* **Aim of the exercise**: Each record is to be printed exactly as given, down to the last mark.

Top of Dataset extract

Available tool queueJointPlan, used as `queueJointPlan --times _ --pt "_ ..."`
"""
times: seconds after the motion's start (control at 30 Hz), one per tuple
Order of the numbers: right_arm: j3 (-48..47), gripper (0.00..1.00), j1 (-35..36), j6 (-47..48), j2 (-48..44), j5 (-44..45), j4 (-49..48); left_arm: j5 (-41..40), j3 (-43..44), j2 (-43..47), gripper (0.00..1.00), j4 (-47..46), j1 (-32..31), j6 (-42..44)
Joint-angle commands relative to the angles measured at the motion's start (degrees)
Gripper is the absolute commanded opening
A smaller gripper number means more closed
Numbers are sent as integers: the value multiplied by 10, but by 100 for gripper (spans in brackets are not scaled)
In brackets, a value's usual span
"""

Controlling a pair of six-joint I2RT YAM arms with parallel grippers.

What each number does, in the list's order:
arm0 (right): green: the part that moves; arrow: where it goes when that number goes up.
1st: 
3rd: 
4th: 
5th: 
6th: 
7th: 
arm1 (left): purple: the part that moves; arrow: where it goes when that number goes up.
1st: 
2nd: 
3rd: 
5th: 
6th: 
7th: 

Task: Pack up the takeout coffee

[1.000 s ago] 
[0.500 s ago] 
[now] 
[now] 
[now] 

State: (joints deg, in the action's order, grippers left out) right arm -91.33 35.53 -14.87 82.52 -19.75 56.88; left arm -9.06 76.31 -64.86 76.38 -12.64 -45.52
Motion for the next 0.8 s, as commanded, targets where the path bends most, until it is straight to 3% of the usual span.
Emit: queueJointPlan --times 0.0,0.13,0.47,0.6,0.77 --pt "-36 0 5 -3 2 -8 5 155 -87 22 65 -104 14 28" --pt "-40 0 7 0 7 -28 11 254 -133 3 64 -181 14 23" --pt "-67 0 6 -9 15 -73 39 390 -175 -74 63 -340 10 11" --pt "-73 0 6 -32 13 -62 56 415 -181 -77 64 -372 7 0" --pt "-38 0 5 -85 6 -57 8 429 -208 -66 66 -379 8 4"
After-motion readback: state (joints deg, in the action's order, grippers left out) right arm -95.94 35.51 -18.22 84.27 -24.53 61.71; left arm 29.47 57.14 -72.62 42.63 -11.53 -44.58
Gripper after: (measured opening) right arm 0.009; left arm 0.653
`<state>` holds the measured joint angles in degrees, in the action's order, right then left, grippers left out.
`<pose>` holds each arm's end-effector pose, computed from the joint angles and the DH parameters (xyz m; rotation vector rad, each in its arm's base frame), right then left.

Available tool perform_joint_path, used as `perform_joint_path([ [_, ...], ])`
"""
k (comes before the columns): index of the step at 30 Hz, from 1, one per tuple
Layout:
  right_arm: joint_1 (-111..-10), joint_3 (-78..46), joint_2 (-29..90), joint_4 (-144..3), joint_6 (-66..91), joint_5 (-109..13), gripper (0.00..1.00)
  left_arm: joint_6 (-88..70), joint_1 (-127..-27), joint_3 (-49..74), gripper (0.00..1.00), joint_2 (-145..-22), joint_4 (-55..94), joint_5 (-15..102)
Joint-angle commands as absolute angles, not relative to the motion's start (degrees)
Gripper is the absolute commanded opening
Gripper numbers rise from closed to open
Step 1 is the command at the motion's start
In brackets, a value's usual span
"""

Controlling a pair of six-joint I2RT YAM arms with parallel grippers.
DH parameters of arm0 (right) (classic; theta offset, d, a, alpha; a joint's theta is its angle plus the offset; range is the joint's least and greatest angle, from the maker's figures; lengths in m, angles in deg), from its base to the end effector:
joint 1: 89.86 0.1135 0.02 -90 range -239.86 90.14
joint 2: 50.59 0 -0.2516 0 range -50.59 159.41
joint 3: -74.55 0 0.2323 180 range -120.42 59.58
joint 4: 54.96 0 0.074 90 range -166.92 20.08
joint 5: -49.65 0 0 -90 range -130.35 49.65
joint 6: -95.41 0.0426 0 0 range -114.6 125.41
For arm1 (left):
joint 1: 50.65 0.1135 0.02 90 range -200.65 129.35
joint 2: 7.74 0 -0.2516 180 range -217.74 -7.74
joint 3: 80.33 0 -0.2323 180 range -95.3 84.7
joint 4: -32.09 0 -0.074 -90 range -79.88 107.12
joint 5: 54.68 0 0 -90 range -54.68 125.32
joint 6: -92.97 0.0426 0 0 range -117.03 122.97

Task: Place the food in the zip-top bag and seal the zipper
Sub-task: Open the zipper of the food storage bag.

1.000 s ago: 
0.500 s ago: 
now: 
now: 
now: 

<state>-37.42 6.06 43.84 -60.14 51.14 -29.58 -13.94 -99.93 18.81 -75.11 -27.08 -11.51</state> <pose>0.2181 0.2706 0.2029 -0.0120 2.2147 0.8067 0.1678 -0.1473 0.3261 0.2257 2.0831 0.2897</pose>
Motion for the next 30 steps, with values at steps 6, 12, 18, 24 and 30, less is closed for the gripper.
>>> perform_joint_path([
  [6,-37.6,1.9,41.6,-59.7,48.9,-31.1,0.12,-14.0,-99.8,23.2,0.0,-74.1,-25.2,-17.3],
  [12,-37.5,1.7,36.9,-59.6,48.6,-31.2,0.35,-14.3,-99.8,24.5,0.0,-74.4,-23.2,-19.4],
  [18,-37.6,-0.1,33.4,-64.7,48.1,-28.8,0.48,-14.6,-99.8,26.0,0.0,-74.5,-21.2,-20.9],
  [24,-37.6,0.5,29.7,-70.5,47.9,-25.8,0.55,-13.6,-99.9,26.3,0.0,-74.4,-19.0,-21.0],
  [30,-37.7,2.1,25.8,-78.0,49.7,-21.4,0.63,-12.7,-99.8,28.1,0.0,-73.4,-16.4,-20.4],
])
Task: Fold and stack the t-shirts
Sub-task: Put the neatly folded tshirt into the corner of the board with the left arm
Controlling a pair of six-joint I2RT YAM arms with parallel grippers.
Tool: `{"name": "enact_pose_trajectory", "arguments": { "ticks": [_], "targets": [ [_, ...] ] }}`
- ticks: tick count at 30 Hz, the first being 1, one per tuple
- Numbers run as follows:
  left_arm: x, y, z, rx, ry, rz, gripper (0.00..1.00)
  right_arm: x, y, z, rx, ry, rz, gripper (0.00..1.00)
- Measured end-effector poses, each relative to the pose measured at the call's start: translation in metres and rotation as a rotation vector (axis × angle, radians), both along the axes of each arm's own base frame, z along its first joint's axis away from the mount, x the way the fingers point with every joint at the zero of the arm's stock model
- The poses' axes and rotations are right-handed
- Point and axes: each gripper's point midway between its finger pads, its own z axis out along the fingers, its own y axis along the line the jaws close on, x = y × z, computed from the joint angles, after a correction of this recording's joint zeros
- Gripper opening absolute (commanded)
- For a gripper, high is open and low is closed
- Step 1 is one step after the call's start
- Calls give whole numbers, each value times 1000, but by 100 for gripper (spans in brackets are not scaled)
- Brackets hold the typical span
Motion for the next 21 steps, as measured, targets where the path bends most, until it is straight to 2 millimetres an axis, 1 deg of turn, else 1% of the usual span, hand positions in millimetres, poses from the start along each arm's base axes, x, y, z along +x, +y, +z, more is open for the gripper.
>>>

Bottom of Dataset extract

* **Problem solution**:
Available tool queueJointPlan, used as `queueJointPlan --times _ --pt "_ ..."`
"""
times: seconds after the motion's start (control at 30 Hz), one per tuple
Order of the numbers: right_arm: j3 (-48..47), gripper (0.00..1.00), j1 (-35..36), j6 (-47..48), j2 (-48..44), j5 (-44..45), j4 (-49..48); left_arm: j5 (-41..40), j3 (-43..44), j2 (-43..47), gripper (0.00..1.00), j4 (-47..46), j1 (-32..31), j6 (-42..44)
Joint-angle commands relative to the angles measured at the motion's start (degrees)
Gripper is the absolute commanded opening
A smaller gripper number means more closed
Numbers are sent as integers: the value multiplied by 10, but by 100 for gripper (spans in brackets are not scaled)
In brackets, a value's usual span
"""

Controlling a pair of six-joint I2RT YAM arms with parallel grippers.

What each number does, in the list's order:
arm0 (right): green: the part that moves; arrow: where it goes when that number goes up.
1st: 
3rd: 
4th: 
5th: 
6th: 
7th: 
arm1 (left): purple: the part that moves; arrow: where it goes when that number goes up.
1st: 
2nd: 
3rd: 
5th: 
6th: 
7th: 

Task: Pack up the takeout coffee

[1.000 s ago] 
[0.500 s ago] 
[now] 
[now] 
[now] 

State: (joints deg, in the action's order, grippers left out) right arm -91.33 35.53 -14.87 82.52 -19.75 56.88; left arm -9.06 76.31 -64.86 76.38 -12.64 -45.52
Motion for the next 0.8 s, as commanded, targets where the path bends most, until it is straight to 3% of the usual span.
Emit: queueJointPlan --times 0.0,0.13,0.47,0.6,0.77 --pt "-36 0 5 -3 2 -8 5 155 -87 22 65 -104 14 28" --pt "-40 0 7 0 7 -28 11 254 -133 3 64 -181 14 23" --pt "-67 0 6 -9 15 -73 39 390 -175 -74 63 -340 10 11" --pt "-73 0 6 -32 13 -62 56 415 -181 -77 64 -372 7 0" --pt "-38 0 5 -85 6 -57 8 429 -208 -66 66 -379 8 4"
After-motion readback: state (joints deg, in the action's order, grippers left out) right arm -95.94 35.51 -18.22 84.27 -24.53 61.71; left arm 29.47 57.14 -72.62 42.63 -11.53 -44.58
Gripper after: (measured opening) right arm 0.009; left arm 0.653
`<state>` holds the measured joint angles in degrees, in the action's order, right then left, grippers left out.
`<pose>` holds each arm's end-effector pose, computed from the joint angles and the DH parameters (xyz m; rotation vector rad, each in its arm's base frame), right then left.

Available tool perform_joint_path, used as `perform_joint_path([ [_, ...], ])`
"""
k (comes before the columns): index of the step at 30 Hz, from 1, one per tuple
Layout:
  right_arm: joint_1 (-111..-10), joint_3 (-78..46), joint_2 (-29..90), joint_4 (-144..3), joint_6 (-66..91), joint_5 (-109..13), gripper (0.00..1.00)
  left_arm: joint_6 (-88..70), joint_1 (-127..-27), joint_3 (-49..74), gripper (0.00..1.00), joint_2 (-145..-22), joint_4 (-55..94), joint_5 (-15..102)
Joint-angle commands as absolute angles, not relative to the motion's start (degrees)
Gripper is the absolute commanded opening
Gripper numbers rise from closed to open
Step 1 is the command at the motion's start
In brackets, a value's usual span
"""

Controlling a pair of six-joint I2RT YAM arms with parallel grippers.
DH parameters of arm0 (right) (classic; theta offset, d, a, alpha; a joint's theta is its angle plus the offset; range is the joint's least and greatest angle, from the maker's figures; lengths in m, angles in deg), from its base to the end effector:
joint 1: 89.86 0.1135 0.02 -90 range -239.86 90.14
joint 2: 50.59 0 -0.2516 0 range -50.59 159.41
joint 3: -74.55 0 0.2323 180 range -120.42 59.58
joint 4: 54.96 0 0.074 90 range -166.92 20.08
joint 5: -49.65 0 0 -90 range -130.35 49.65
joint 6: -95.41 0.0426 0 0 range -114.6 125.41
For arm1 (left):
joint 1: 50.65 0.1135 0.02 90 range -200.65 129.35
joint 2: 7.74 0 -0.2516 180 range -217.74 -7.74
joint 3: 80.33 0 -0.2323 180 range -95.3 84.7
joint 4: -32.09 0 -0.074 -90 range -79.88 107.12
joint 5: 54.68 0 0 -90 range -54.68 125.32
joint 6: -92.97 0.0426 0 0 range -117.03 122.97

Task: Place the food in the zip-top bag and seal the zipper
Sub-task: Open the zipper of the food storage bag.

1.000 s ago: 
0.500 s ago: 
now: 
now: 
now: 

<state>-37.42 6.06 43.84 -60.14 51.14 -29.58 -13.94 -99.93 18.81 -75.11 -27.08 -11.51</state> <pose>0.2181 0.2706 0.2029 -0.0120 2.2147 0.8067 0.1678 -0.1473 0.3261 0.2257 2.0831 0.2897</pose>
Motion for the next 30 steps, with values at steps 6, 12, 18, 24 and 30, less is closed for the gripper.
>>> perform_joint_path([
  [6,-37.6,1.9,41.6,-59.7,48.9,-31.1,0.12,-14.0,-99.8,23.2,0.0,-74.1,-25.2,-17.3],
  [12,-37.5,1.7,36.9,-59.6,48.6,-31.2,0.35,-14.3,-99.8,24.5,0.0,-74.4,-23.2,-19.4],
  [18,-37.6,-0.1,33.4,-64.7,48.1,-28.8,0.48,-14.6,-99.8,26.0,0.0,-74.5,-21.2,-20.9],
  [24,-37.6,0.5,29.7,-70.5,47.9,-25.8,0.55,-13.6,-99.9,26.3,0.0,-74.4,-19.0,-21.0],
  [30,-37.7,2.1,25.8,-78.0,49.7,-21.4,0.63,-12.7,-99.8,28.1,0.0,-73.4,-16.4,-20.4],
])
Task: Fold and stack the t-shirts
Sub-task: Put the neatly folded tshirt into the corner of the board with the left arm
Controlling a pair of six-joint I2RT YAM arms with parallel grippers.
Tool: `{"name": "enact_pose_trajectory", "arguments": { "ticks": [_], "targets": [ [_, ...] ] }}`
- ticks: tick count at 30 Hz, the first being 1, one per tuple
- Numbers run as follows:
  left_arm: x, y, z, rx, ry, rz, gripper (0.00..1.00)
  right_arm: x, y, z, rx, ry, rz, gripper (0.00..1.00)
- Measured end-effector poses, each relative to the pose measured at the call's start: translation in metres and rotation as a rotation vector (axis × angle, radians), both along the axes of each arm's own base frame, z along its first joint's axis away from the mount, x the way the fingers point with every joint at the zero of the arm's stock model
- The poses' axes and rotations are right-handed
- Point and axes: each gripper's point midway between its finger pads, its own z axis out along the fingers, its own y axis along the line the jaws close on, x = y × z, computed from the joint angles, after a correction of this recording's joint zeros
- Gripper opening absolute (commanded)
- For a gripper, high is open and low is closed
- Step 1 is one step after the call's start
- Calls give whole numbers, each value times 1000, but by 100 for gripper (spans in brackets are not scaled)
- Brackets hold the typical span
Motion for the next 21 steps, as measured, targets where the path bends most, until it is straight to 2 millimetres an axis, 1 deg of turn, else 1% of the usual span, hand positions in millimetres, poses from the start along each arm's base axes, x, y, z along +x, +y, +z, more is open for the gripper.
>>>

That is the complete answer to the exercise.